От Усть-Чегеня до монгольской границы восемьдесят километров по Чуйскому тракту. Жизнь среди гор тиха и неприметна, как ручей под миролюбивы. Местные жители любят спокойствие и характером незлобивы. Последнее достойное внимания событие произошло в этих краях четыре года назад. В Усть-Чегене объявилась делегация из Монголии с культурной программой дружбы народов и намерением приобщить здешнее население к учению Будды. Но местные язычники религиозной экспансии стойко воспротивились.

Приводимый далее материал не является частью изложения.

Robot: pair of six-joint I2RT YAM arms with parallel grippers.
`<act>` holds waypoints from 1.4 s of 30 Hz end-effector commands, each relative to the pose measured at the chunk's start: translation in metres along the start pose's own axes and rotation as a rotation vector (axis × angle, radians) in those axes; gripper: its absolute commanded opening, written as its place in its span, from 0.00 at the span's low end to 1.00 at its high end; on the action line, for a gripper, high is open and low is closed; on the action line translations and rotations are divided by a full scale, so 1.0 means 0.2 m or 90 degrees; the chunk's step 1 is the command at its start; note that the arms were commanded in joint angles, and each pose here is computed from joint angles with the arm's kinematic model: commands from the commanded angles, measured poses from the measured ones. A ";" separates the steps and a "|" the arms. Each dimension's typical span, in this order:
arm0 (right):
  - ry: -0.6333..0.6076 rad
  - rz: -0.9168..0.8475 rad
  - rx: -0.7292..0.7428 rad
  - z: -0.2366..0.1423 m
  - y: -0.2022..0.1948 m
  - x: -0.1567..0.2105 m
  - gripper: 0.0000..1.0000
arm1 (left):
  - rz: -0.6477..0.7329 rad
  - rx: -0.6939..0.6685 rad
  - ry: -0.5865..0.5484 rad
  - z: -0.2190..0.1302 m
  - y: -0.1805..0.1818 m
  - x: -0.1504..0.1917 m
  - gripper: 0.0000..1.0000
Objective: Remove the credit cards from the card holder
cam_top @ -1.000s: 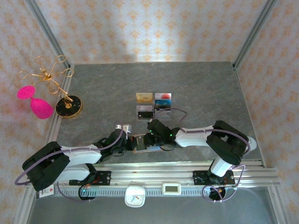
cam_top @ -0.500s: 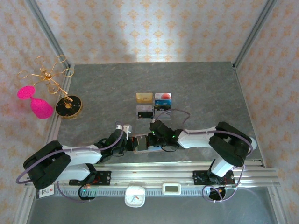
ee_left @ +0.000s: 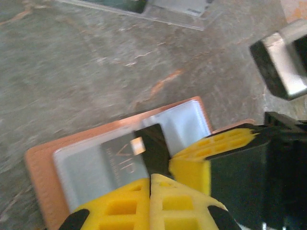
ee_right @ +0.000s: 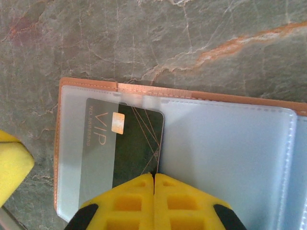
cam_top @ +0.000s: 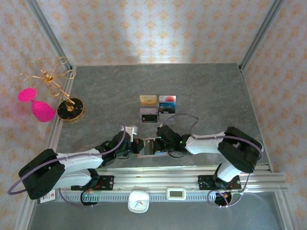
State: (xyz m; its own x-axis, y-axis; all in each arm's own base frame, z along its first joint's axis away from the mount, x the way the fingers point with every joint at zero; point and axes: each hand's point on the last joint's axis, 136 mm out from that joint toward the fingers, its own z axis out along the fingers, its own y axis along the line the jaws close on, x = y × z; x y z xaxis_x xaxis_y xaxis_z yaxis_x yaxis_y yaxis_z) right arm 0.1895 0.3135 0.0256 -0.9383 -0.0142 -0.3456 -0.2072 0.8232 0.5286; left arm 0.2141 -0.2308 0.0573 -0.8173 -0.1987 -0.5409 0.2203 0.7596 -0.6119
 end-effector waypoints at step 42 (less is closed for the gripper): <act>0.015 0.035 0.009 0.01 -0.09 0.04 0.00 | 0.014 -0.088 0.099 0.08 0.23 0.24 0.00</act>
State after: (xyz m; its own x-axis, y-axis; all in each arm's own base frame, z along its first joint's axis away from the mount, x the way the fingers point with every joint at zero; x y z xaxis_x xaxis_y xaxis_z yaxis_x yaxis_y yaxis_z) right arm 0.1915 0.3216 0.0260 -0.9552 0.0095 -0.2957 -0.1829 0.7666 0.6155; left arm 0.2147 -0.2339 0.0244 -0.8383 -0.1447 -0.5257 0.2189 0.7937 -0.5675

Население с азиатским разрезом глаз хранило верность своим духам, русское не спешило отрекаться от атеистических традиций Страны Советов, не так давно канувшей в небытие. Зато монгольским гостям решительно удалась другая часть программы. Обветшавшие, пооборванные пограничниками контрабандные связи были вновь налажены к взаимному удовлетворению сторон. Когда делегация удалилась, жизнь опять вошла в тихое и неприметное русло. Только русское население, не находя применения силе русского духа, продолжало вымирать либо уезжало на большую землю. Незлобивые соседи с азиатским разрезом глаз провожали русских братьев до кладбища и помогали живым паковать имущество.

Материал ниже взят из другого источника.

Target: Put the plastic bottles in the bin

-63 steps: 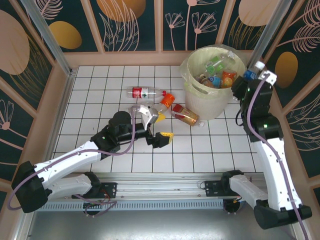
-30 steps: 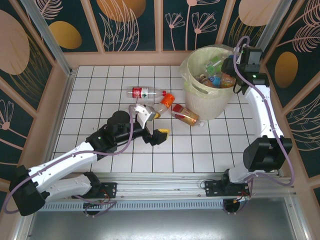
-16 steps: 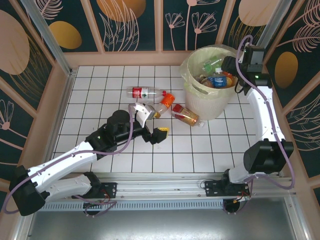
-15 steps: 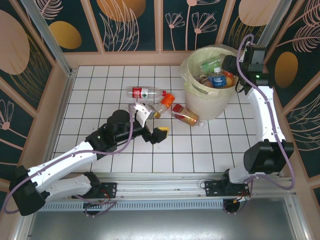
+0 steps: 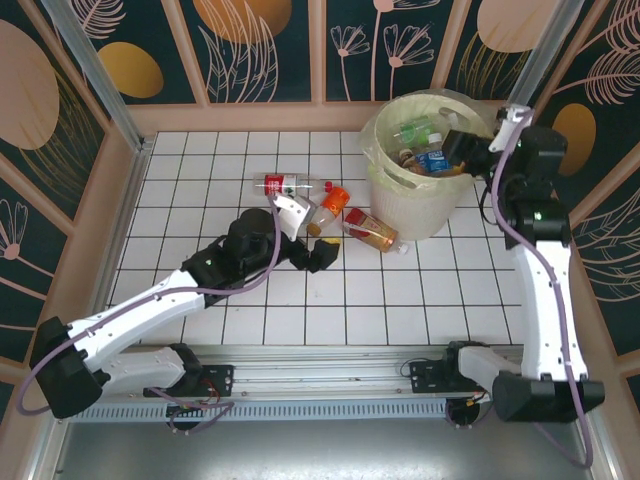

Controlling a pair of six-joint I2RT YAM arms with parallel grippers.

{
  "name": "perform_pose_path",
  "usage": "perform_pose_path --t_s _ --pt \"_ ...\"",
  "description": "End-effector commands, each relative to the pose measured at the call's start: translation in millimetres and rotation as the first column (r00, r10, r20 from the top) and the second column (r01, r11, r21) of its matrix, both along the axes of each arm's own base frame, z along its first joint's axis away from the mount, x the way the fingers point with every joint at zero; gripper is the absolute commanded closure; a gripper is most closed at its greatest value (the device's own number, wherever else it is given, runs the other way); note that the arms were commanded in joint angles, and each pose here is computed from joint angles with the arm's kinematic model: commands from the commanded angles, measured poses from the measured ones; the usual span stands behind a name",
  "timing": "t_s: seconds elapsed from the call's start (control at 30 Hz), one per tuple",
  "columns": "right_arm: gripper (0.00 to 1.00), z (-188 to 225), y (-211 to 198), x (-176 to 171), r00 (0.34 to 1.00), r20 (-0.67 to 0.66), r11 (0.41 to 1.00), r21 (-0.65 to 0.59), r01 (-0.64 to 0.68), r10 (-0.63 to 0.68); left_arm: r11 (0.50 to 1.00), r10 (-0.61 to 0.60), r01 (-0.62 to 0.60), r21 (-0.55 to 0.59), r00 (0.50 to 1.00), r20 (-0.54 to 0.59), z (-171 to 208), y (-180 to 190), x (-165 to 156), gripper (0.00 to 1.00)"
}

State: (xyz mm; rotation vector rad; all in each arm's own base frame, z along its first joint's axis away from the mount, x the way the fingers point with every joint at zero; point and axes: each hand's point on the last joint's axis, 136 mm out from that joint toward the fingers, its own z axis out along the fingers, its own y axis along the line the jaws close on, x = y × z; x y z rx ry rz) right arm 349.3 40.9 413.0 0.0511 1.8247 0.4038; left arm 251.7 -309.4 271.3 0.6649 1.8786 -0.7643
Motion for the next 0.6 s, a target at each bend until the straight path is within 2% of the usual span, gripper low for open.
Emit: perform_pose_path --t_s 0.0,0.13,0.3,0.5,0.57 --pt "0.22 -2.0 34.5 -28.3 0.978 0.034 0.978 0.042 -0.206 0.204 0.996 0.067 -0.066 0.057 0.998 -0.006 -4.8 10.5 20.8 0.01" --pt "0.22 -22.2 59.2 -59.5 0.941 0.011 0.936 0.100 -0.338 0.339 0.989 0.100 -0.096 0.112 0.994 -0.033 -16.6 21.5 43.0 0.01" --pt "0.22 -46.4 80.3 -92.8 0.898 -0.005 0.886 0.162 -0.434 0.440 0.947 0.156 -0.128 0.293 0.985 -0.074 -46.5 38.3 70.9 0.02" --pt "0.20 -75.6 110.3 -126.9 0.820 -0.031 0.801 0.238 -0.550 0.572 0.853 0.163 -0.106 0.512 0.984 -0.067 -75.1 66.6 91.7 0.01" --pt "0.20 -85.9 114.7 -132.2 0.808 -0.047 0.790 0.252 -0.560 0.588 0.821 0.144 -0.086 0.565 0.988 -0.058 -79.6 74.8 97.2 0.01"
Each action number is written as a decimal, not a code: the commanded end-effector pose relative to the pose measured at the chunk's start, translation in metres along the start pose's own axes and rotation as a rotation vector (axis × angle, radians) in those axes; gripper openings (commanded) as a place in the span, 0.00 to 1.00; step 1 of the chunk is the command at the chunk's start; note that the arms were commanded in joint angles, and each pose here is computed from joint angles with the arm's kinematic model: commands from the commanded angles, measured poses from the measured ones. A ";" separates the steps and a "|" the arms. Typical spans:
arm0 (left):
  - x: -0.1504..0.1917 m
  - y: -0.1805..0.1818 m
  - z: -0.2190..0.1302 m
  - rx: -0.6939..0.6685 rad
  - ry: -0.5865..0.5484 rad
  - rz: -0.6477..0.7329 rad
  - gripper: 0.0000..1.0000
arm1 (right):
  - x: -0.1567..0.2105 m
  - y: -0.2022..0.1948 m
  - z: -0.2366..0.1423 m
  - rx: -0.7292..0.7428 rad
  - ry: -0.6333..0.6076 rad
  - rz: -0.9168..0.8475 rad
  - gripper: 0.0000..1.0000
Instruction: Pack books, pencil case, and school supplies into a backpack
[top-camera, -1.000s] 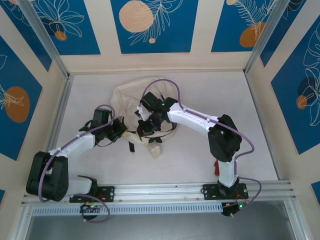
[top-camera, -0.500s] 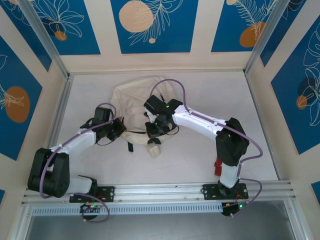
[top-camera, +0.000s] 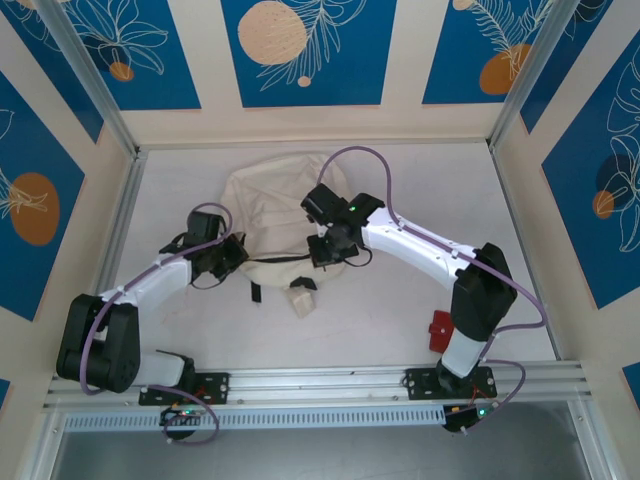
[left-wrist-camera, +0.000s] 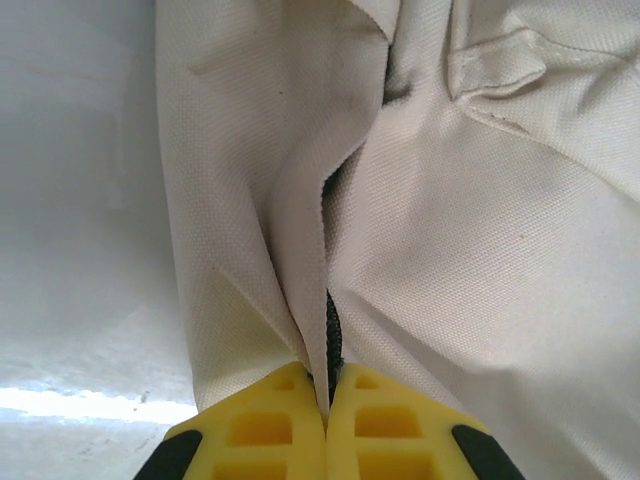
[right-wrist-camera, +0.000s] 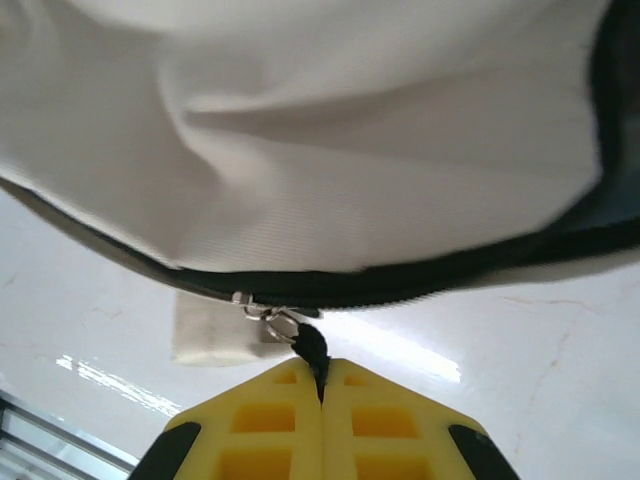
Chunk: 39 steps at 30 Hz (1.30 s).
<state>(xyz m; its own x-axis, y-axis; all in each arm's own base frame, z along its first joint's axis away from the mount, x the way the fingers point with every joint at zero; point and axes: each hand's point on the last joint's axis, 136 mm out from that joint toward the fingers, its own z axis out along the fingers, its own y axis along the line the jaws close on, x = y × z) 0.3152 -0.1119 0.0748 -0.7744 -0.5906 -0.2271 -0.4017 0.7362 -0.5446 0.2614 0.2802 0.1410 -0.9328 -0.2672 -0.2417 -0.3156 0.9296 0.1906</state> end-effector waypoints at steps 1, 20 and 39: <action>-0.025 0.018 -0.005 -0.093 -0.089 0.010 0.00 | 0.013 -0.033 -0.005 0.088 0.026 0.061 0.00; -0.060 0.060 -0.069 -0.252 -0.206 0.005 0.51 | -0.019 0.153 0.025 -0.583 0.091 -0.193 0.00; -0.024 0.003 -0.041 0.217 -0.029 -0.240 0.76 | -0.039 0.194 0.021 -0.726 0.115 -0.208 0.00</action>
<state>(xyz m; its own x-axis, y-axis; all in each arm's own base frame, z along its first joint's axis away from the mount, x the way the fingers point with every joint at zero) 0.3054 -0.0730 0.1096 -0.6621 -0.7347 -0.1478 -0.4660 0.5581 -0.6866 0.2519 0.4726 0.1491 -0.8525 -0.4651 -0.2387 -0.4817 0.5214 0.7044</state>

На сгоревшую церковь никто поначалу не обратил внимания. Событие мелкое, обыкновенное. Не то чтобы в Усть-Чегене часто горели храмы Божии – их тут вовсе не было, кроме той деревянной сараюшки без купола на отшибе селения. Творение безымянного купца позапрошлого века стояло безлюдное, необихоженное, дырявое, как решето. Одним словом, замухрышка, и перед монгольской религиозной экспансией не удержалась бы, кабы не стойкость местных язычников.

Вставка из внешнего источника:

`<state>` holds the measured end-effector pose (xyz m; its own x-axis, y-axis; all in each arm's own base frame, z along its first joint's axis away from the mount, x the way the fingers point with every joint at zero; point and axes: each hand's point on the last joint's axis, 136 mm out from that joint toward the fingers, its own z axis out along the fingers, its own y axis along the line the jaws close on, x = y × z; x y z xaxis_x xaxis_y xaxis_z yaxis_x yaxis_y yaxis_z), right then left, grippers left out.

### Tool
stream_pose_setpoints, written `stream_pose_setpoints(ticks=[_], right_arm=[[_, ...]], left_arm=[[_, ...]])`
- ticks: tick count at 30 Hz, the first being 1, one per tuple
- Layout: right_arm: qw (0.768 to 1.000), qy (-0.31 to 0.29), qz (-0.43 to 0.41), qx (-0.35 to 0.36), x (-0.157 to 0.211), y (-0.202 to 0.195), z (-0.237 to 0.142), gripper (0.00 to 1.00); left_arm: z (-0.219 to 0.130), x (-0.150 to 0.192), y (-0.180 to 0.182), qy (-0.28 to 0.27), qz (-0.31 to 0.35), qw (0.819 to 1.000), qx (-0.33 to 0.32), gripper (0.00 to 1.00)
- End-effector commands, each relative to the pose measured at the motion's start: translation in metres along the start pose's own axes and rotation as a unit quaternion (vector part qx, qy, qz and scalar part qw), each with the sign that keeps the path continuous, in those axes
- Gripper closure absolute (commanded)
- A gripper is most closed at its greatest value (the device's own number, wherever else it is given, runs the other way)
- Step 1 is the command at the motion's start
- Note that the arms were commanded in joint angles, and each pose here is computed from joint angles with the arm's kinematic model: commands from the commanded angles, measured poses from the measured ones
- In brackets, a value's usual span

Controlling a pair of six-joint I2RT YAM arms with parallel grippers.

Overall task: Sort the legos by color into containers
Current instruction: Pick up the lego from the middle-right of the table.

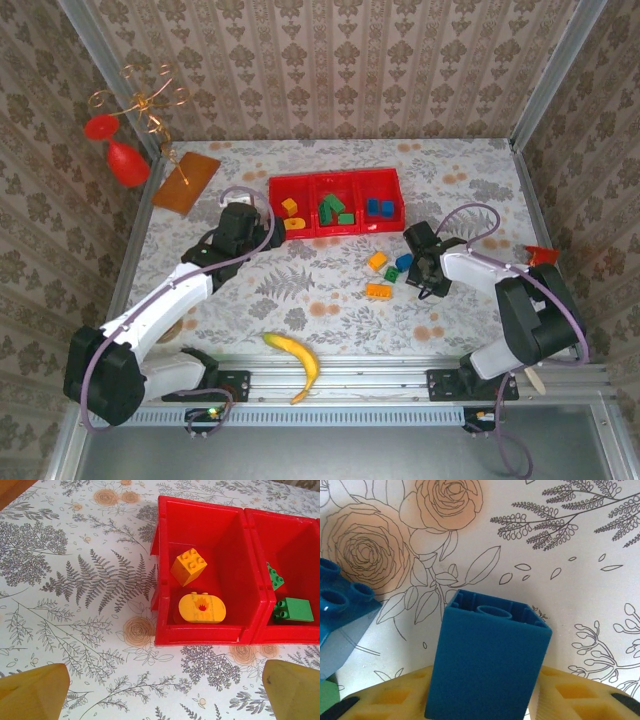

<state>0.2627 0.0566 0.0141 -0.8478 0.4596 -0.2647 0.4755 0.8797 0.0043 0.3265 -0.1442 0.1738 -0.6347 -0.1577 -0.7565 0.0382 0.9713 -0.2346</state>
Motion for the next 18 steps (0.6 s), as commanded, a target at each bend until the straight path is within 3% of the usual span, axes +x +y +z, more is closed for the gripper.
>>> stream_pose_setpoints(ticks=[1,18], right_arm=[[1.0,0.007,0.001,-0.006,-0.0019,0.0049,0.0006,0.56],[1.0,0.006,0.0,-0.01,-0.0027,0.0058,-0.0028,0.77]], left_arm=[[0.0015,0.0006,0.0021,-0.001,-0.015,1.0,0.002,0.0],[0.0064,0.0019,0.0024,0.004,-0.019,1.0,0.003,0.0]])
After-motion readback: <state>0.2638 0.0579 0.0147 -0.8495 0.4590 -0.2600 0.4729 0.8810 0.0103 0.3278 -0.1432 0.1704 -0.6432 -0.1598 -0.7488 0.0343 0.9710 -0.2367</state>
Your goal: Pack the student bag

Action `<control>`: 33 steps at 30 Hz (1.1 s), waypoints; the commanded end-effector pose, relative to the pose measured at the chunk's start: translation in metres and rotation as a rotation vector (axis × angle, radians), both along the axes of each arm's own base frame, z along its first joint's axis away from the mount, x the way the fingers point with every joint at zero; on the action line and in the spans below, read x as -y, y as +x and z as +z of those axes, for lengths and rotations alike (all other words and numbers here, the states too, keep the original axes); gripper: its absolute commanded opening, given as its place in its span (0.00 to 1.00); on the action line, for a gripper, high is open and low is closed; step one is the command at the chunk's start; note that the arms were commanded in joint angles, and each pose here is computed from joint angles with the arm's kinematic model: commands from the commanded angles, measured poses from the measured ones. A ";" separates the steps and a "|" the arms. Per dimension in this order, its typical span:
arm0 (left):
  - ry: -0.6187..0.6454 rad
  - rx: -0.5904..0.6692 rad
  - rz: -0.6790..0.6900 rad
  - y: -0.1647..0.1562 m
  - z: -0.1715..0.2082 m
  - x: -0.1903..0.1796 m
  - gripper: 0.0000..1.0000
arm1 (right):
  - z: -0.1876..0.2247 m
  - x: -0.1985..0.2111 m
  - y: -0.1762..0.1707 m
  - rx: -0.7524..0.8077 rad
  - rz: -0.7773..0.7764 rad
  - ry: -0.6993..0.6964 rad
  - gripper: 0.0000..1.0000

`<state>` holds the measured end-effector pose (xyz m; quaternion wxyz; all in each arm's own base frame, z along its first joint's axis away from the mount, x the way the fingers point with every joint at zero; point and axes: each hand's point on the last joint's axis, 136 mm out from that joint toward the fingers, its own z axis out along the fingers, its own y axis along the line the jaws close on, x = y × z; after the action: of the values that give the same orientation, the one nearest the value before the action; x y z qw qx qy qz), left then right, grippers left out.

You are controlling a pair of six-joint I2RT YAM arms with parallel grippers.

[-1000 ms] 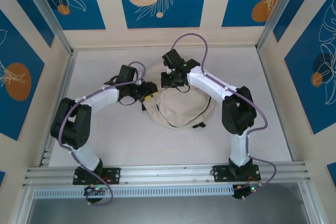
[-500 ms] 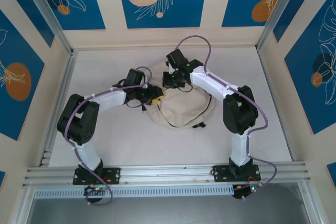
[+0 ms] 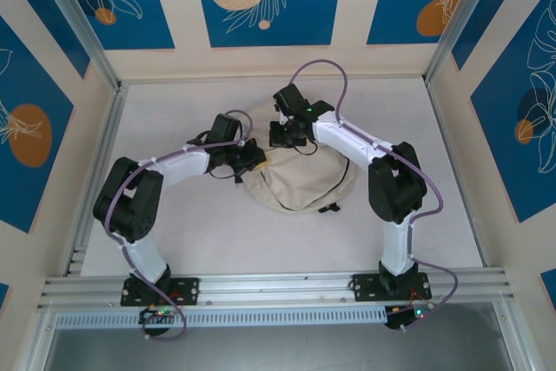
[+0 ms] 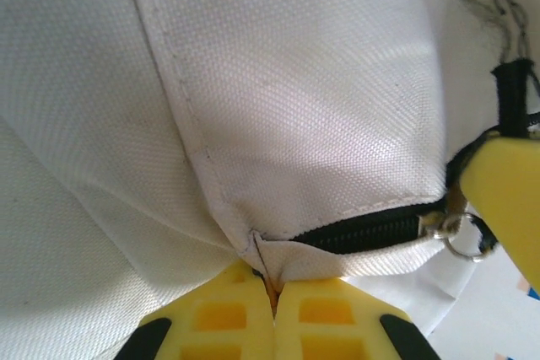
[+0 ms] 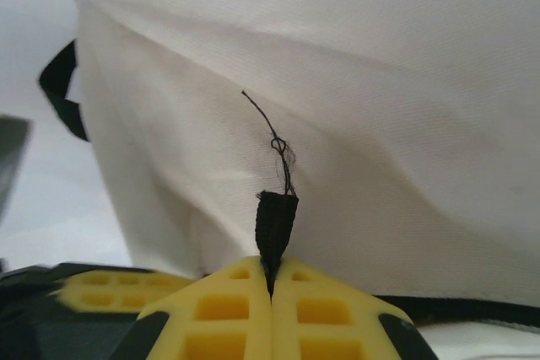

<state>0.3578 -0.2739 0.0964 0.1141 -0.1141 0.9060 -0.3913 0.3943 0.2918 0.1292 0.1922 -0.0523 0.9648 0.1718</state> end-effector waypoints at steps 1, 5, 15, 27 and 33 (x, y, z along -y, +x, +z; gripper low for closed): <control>0.160 -0.014 0.049 -0.012 -0.018 -0.038 0.00 | 0.038 0.035 0.016 0.165 -0.070 -0.153 0.00; 0.186 -0.042 0.067 -0.023 -0.027 -0.056 0.00 | 0.035 0.062 0.025 0.212 -0.116 -0.292 0.00; 0.239 -0.040 0.108 -0.028 -0.026 -0.087 0.00 | 0.023 0.111 0.040 0.193 -0.254 -0.415 0.00; 0.251 -0.036 0.129 -0.026 -0.023 -0.102 0.00 | -0.011 0.148 0.037 0.060 -0.370 -0.362 0.00; 0.251 -0.030 0.135 -0.021 -0.021 -0.106 0.00 | -0.037 0.157 0.026 -0.043 -0.424 -0.348 0.00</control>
<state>0.3476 -0.2080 0.0946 0.1591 -0.1239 0.9223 -0.3298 0.4223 0.1684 0.1063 0.2084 0.0736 0.9753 -0.0003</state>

Одна бабушка Евдокинишна знала тайну старой церкви. Свой столетний век она доживала в теплом углу у печки за занавеской. Блаженно жмурила полинявшие голубые глаза, суеты вокруг себя никакой не создавала и проводила дни в неподвижной созерцательности, сложивши руки на коленях. Да иногда глядела в окошко. Так бы созерцательно и в вечность переселилась и тайну унесла бы туда же. Но нежданно-негаданно в Усть-Чегень прислали священника для возрождения православной веры в местном населении. На церковь, которую будут ставить заново, наконец обратили взоры. Бабушка Евдокинишна, прослышавшая обо всем последней, вдруг оставила созерцательность, ожила, заволновалась, прослезилась по сгубленному купеческому творению и скрипуче молвила:
– Енерала схоронили, у церквы.
– Какого генерала? – спросил Федор, уставясь на прабабку, изумлявшую поведением.
– Белого енерала, – сказала та, быстро набирая твердость в голосе, – с царскими медалями.
Федор бросил книжку, огляделся, закрыл окно, проверил, нет ли кого за дверью.
– Путаешь, бабуль? – спросил он после, заглянув бабке в линялые глаза, будто застиранные былыми слезами. – Тут атаманы да капитаны от красных в Монголию уходили, а про генералов литература не упоминает.
– Что ж литерадуре поминать, – сморщилась бабушка Евдокинишна. – Поп наш, дядька мне двоюродный, да я – вдвоем енерала схоронили. Другим не ведомо было.
– Это какой поп? – допытывался Федор.
– А его потом в дверях церквы и повесили, – пожевала сизыми губами бабушка Евдокинишна.